Information: Begin

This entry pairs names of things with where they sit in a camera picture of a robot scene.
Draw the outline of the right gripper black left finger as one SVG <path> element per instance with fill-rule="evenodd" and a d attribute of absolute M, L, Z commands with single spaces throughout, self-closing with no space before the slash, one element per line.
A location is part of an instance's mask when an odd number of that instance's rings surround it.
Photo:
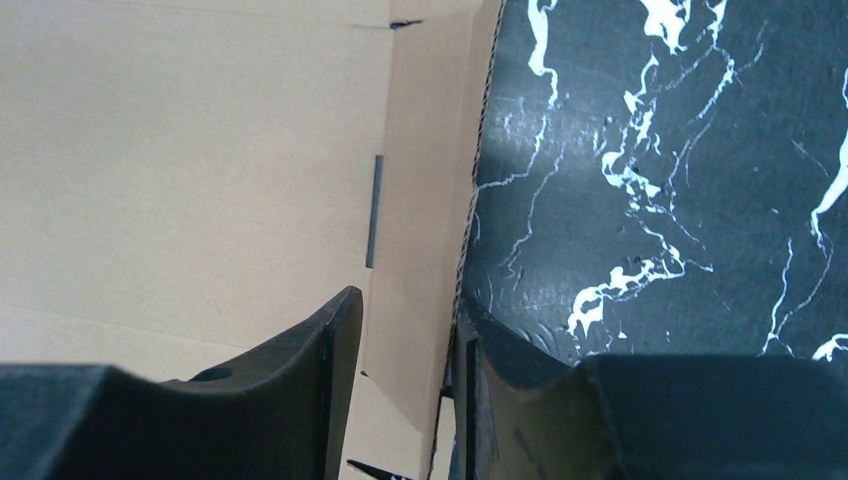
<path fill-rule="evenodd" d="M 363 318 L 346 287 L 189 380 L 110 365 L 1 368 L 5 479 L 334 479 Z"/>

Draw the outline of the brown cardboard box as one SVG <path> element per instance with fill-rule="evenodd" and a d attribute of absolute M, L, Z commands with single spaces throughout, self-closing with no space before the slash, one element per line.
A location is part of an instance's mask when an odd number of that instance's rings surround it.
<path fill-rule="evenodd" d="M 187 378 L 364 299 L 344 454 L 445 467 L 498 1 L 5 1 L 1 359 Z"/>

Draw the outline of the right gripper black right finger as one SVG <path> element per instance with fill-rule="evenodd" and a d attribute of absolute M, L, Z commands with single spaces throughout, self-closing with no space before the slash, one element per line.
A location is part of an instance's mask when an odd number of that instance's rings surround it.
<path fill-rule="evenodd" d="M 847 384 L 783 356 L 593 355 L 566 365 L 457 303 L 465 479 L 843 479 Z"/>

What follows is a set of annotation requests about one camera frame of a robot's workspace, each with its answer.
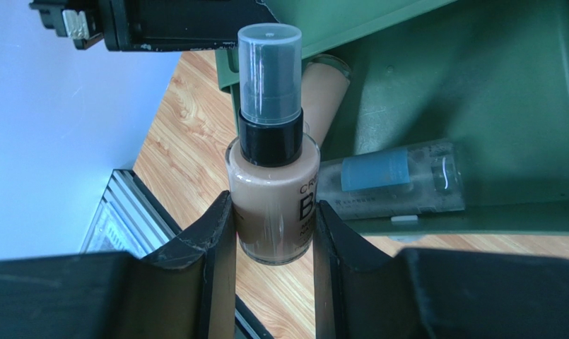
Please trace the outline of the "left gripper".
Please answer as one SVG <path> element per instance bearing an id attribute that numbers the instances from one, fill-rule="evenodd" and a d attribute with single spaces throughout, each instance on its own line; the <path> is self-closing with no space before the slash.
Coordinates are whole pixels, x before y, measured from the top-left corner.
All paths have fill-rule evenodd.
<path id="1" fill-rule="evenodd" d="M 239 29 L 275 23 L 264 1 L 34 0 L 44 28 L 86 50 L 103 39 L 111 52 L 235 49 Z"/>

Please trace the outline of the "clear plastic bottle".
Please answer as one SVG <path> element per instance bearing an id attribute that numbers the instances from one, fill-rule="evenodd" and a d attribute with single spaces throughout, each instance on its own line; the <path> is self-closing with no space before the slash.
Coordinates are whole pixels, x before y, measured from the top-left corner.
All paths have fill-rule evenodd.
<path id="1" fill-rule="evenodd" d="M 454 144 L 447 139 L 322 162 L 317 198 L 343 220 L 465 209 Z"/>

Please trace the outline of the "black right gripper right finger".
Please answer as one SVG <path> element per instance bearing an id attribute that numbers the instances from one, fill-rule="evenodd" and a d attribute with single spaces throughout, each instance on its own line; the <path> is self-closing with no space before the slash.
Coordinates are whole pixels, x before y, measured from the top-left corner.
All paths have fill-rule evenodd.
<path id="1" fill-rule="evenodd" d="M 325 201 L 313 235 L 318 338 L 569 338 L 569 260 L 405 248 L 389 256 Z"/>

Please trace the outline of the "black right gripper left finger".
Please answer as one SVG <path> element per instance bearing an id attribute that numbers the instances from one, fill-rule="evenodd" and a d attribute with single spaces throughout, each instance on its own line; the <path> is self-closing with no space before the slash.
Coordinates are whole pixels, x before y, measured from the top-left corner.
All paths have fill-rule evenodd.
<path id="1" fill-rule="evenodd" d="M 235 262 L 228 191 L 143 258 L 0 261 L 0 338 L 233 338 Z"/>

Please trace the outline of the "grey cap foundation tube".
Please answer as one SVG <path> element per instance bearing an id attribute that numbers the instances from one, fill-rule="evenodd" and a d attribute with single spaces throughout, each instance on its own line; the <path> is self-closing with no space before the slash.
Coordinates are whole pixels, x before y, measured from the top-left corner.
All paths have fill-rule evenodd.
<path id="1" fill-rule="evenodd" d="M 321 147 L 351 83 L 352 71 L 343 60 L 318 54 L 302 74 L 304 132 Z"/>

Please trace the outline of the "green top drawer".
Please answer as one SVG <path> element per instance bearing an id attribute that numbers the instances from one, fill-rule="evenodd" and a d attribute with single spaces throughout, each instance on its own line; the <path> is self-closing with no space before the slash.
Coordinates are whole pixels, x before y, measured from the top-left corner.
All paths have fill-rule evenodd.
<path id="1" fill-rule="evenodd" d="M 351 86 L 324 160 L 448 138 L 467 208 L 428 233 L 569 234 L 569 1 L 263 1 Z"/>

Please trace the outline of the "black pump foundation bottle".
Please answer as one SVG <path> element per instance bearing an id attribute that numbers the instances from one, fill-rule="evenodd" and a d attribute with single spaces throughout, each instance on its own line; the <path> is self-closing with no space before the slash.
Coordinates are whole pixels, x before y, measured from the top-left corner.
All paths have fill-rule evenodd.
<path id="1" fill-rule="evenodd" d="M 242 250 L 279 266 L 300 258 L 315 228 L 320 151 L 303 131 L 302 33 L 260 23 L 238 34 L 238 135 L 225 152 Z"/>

Information: End

What is required
Your response must reproduce the listing above word for word and must contain none of its pictures.

Exercise answer
This entry pairs names of things with where they sit in a camera picture of a robot scene.
Draw the outline of the right gripper black left finger as one SVG <path> element per instance with fill-rule="evenodd" and a d attribute of absolute M, L, Z commands with single spaces throughout, self-closing with no space before the slash, one element per line.
A location is part of an instance's mask when an odd number of that instance's rings surround it.
Photo:
<path fill-rule="evenodd" d="M 363 318 L 346 287 L 189 380 L 110 365 L 1 368 L 5 479 L 334 479 Z"/>

Draw the outline of the brown cardboard box as one SVG <path> element per instance with fill-rule="evenodd" and a d attribute of absolute M, L, Z commands with single spaces throughout, self-closing with no space before the slash, one element per line.
A location is part of an instance's mask when an odd number of that instance's rings surround it.
<path fill-rule="evenodd" d="M 187 378 L 364 299 L 344 454 L 445 467 L 498 1 L 5 1 L 1 359 Z"/>

Draw the outline of the right gripper black right finger as one SVG <path> element per instance with fill-rule="evenodd" and a d attribute of absolute M, L, Z commands with single spaces throughout, self-closing with no space before the slash, one element per line.
A location is part of an instance's mask when an odd number of that instance's rings surround it.
<path fill-rule="evenodd" d="M 847 384 L 783 356 L 593 355 L 566 365 L 457 303 L 465 479 L 843 479 Z"/>

What follows is a set of annotation requests about one camera frame of a robot's workspace, each with its answer.
Please trace the outline of the "left gripper".
Please answer as one SVG <path> element per instance bearing an id attribute that numbers the instances from one, fill-rule="evenodd" and a d attribute with single spaces throughout, each instance on its own line; the <path> is self-closing with no space before the slash.
Coordinates are whole pixels, x before y, measured from the top-left corner.
All paths have fill-rule evenodd.
<path id="1" fill-rule="evenodd" d="M 239 29 L 275 23 L 264 1 L 34 0 L 44 28 L 86 50 L 103 39 L 111 52 L 235 49 Z"/>

Please trace the outline of the "clear plastic bottle".
Please answer as one SVG <path> element per instance bearing an id attribute that numbers the instances from one, fill-rule="evenodd" and a d attribute with single spaces throughout, each instance on its own line; the <path> is self-closing with no space before the slash.
Coordinates are whole pixels, x before y, measured from the top-left corner.
All paths have fill-rule evenodd.
<path id="1" fill-rule="evenodd" d="M 454 144 L 447 139 L 322 162 L 317 198 L 343 220 L 465 209 Z"/>

Please trace the outline of the "black right gripper right finger".
Please answer as one SVG <path> element per instance bearing an id attribute that numbers the instances from one, fill-rule="evenodd" and a d attribute with single spaces throughout, each instance on its own line; the <path> is self-closing with no space before the slash.
Coordinates are whole pixels, x before y, measured from the top-left corner.
All paths have fill-rule evenodd.
<path id="1" fill-rule="evenodd" d="M 325 201 L 313 235 L 318 338 L 569 338 L 569 260 L 405 248 L 389 256 Z"/>

Please trace the outline of the "black right gripper left finger".
Please answer as one SVG <path> element per instance bearing an id attribute that numbers the instances from one, fill-rule="evenodd" and a d attribute with single spaces throughout, each instance on its own line; the <path> is self-closing with no space before the slash.
Coordinates are whole pixels, x before y, measured from the top-left corner.
All paths have fill-rule evenodd.
<path id="1" fill-rule="evenodd" d="M 235 262 L 228 191 L 143 258 L 0 261 L 0 338 L 233 338 Z"/>

Please trace the outline of the "grey cap foundation tube".
Please answer as one SVG <path> element per instance bearing an id attribute that numbers the instances from one, fill-rule="evenodd" and a d attribute with single spaces throughout, each instance on its own line; the <path> is self-closing with no space before the slash.
Coordinates are whole pixels, x before y, measured from the top-left corner.
All paths have fill-rule evenodd.
<path id="1" fill-rule="evenodd" d="M 321 147 L 351 83 L 352 71 L 343 60 L 318 54 L 302 74 L 304 132 Z"/>

Please trace the outline of the "green top drawer".
Please answer as one SVG <path> element per instance bearing an id attribute that numbers the instances from one, fill-rule="evenodd" and a d attribute with single spaces throughout, each instance on its own line; the <path> is self-closing with no space before the slash.
Coordinates are whole pixels, x before y, measured from the top-left corner.
All paths have fill-rule evenodd.
<path id="1" fill-rule="evenodd" d="M 351 86 L 324 160 L 448 138 L 467 208 L 428 233 L 569 234 L 569 1 L 263 1 Z"/>

Please trace the outline of the "black pump foundation bottle".
Please answer as one SVG <path> element per instance bearing an id attribute that numbers the instances from one, fill-rule="evenodd" and a d attribute with single spaces throughout, each instance on its own line; the <path> is self-closing with no space before the slash.
Coordinates are whole pixels, x before y, measured from the top-left corner.
All paths have fill-rule evenodd.
<path id="1" fill-rule="evenodd" d="M 242 250 L 279 266 L 300 258 L 315 228 L 320 151 L 303 131 L 302 33 L 260 23 L 238 34 L 238 135 L 225 152 Z"/>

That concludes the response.